Variation in physical traits (phenotype) is driven by variations in genes (genotype). When a random genetic variation occurs, it is called a "mutation". The vast majority of mutations have absolutely no effect on phenotype whatsoever, those mutations that do affect phenotype provide are the "raw materials" of the evolutionary process.
Mutations that impair an organism's ability to survive and reproduce in its environment are selected against and usually do not persist in a population for more than a few generations. Mutations that improve an organism's ability to survive and reproduce in its environment become more prevalent within a population over generations, as individuals carrying the mutation will tend to have more offspring than individuals without it.
That more closely related species are more genetically similar to one another has been established for a few decades. An entire discipline of biology, comparative genomics, is devoted to studying the differences in genomic structure and function between species (or, sometimes, populations of the same species), in order to better understand the mechanisms of evolution and the mechanisms of gene regulation.
One surprising finding to come out of the earliest studies in comparative genomics was just how genetically similar most species are. This finding led to a major paradigm shift (spawning, in its wake, the field of evo-devo), and, after much research, revealed for the first time the major molecular (that is, genetic) mechanisms of evolution.
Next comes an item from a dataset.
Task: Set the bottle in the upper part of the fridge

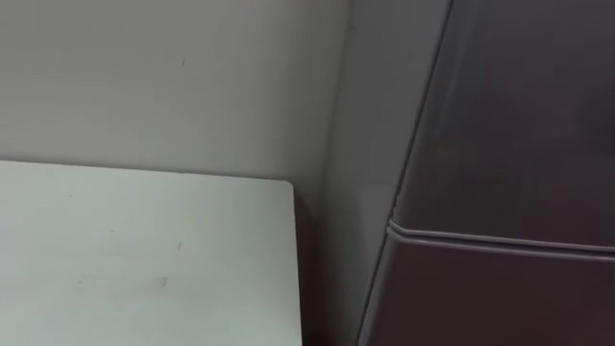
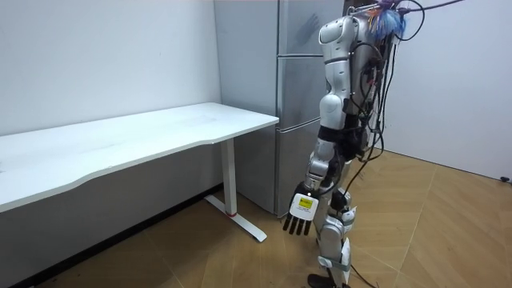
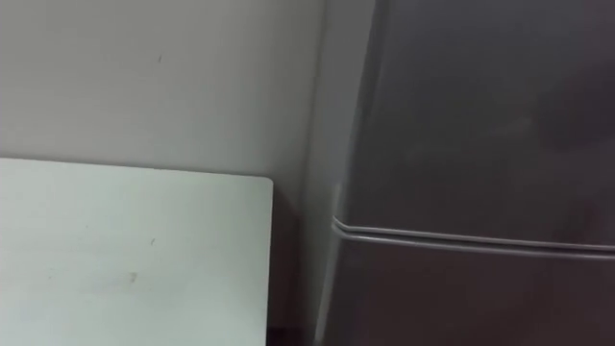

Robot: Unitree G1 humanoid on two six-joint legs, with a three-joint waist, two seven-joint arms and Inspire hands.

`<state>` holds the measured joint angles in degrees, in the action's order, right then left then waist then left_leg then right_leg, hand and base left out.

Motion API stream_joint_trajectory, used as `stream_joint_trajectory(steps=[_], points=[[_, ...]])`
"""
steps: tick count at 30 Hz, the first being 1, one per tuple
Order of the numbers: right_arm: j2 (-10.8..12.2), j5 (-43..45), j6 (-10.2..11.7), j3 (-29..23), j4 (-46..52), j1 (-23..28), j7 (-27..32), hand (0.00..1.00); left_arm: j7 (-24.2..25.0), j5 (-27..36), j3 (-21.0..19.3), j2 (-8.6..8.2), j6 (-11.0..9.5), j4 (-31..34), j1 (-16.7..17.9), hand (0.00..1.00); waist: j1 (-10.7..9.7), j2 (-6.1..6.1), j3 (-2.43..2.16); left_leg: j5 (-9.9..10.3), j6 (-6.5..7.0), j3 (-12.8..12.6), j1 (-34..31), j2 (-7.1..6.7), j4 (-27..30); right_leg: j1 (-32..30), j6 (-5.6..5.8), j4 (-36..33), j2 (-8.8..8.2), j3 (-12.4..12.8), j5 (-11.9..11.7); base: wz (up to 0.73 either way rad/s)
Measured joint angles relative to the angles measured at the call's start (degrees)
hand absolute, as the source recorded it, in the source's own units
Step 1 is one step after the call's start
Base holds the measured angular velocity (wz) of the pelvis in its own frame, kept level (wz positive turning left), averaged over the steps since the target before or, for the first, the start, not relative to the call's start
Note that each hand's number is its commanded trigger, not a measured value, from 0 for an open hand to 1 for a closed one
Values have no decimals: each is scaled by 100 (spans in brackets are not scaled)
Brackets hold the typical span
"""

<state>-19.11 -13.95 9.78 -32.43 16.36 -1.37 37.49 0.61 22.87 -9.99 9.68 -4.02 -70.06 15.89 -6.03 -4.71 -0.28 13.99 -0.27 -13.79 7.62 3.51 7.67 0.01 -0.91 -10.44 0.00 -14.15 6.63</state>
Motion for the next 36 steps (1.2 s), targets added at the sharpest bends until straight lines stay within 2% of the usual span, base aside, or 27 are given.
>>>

Some of the most highly conserved genes (that is, genes with the least variation between species) are the genes encoding for ribosomal RNAs (rRNA). Comparing rRNA sequences allows investigators to infer the evolutionary relationships between distantly related species. For example, rRNA studies have been used to estimate the relationships between the eukaryotic taxa (e.g. plants, animals, and fungi), and even delve into the complex relationship between the three major domains of life (bacteria, archea, eukarya).
Transposable DNA elements (noncoding sequences which are, almost always, nonessential) can also be used to determine the relationship between more closely-related species. In fact, this technique of using transposable elements to determine phylogeny uses the same principles as the DNA fingerprinting techniques used in human paternity tests. That separate species would share some non-coding and nonessential DNA sequences strongly implies shared ancestry.
There is, in fact, a very large body of evidence supporting the theory of evolution. It is because of this large body of evidence that acceptance of the theory of evolution is virtually unanimous among biologists.
- Godfrey (1984). Scientists confront creationism.
- Seriously, just google "ancestral fossil" or "transitional fossil" if you can't wrap your head around this one.
- Gilbert (2006). Developmental biology.